If you're overweight I'm sure you've heard about the risk of getting diabetes. It is one of many health issues that can be altered simply by watching the food you eat and managing your weight as weight loss is extremely important in treating diabetes. Initially you may be diagnosed with prediabetes; if this is the case be thankful your doctor has caught this issue early before it turns into full blown type2 diabetes. With a few simply tweaks to your diet you can lower your blood sugar to a safe level.

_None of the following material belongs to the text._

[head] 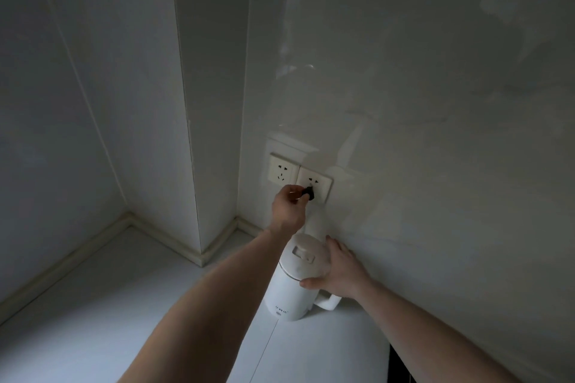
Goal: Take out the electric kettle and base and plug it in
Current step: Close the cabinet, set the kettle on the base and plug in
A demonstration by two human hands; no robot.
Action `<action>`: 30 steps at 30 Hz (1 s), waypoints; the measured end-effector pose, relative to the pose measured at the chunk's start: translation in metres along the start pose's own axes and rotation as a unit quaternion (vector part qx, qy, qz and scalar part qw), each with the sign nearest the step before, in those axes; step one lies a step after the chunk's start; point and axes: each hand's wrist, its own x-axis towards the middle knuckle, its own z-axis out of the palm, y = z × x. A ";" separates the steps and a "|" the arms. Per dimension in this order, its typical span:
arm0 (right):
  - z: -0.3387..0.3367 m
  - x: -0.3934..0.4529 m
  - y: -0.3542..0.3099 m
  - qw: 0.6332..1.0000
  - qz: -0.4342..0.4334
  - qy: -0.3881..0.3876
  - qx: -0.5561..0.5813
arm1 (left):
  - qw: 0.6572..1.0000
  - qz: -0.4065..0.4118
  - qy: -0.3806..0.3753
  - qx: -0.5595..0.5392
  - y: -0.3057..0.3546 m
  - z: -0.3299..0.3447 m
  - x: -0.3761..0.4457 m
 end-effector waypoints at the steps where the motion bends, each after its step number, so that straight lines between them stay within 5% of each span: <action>1: -0.001 0.000 0.003 1.000 0.006 0.002 0.003 | 1.000 -0.003 0.000 -0.009 -0.001 0.000 0.000; 12: 0.002 -0.005 0.007 1.000 0.002 0.003 0.011 | 0.999 0.025 -0.029 0.037 -0.004 -0.002 0.002; 30: 0.000 -0.016 0.013 0.999 -0.006 0.006 0.042 | 0.999 0.028 0.010 -0.036 -0.016 0.004 -0.007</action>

Prediabetes is not as bad as type2 diabetes which can have life threatening complications such as heart disease, stroke, kidney disease, nerve disease, loss of limbs and even blindness. As you can tell, it is vital to avoid your prediabetes from developing further. While prediabetes is not as severe as full blown diabetes it can still have many of the same risks and begin to damage body tissue. The good news is that by changing your diet it is possible to reverse the prediabetes symptoms. Being overweight is a huge risk factor for getting prediabetes and type2 diabetes.
Some of the foods which assist in lowering your blood sugar are wholegrains, beans, lentils and fresh fruit and vegetables, particularly those high in fibre. By adding these foods to three meals a day you will alter your blood sugar levels dramatically and also your overall weight.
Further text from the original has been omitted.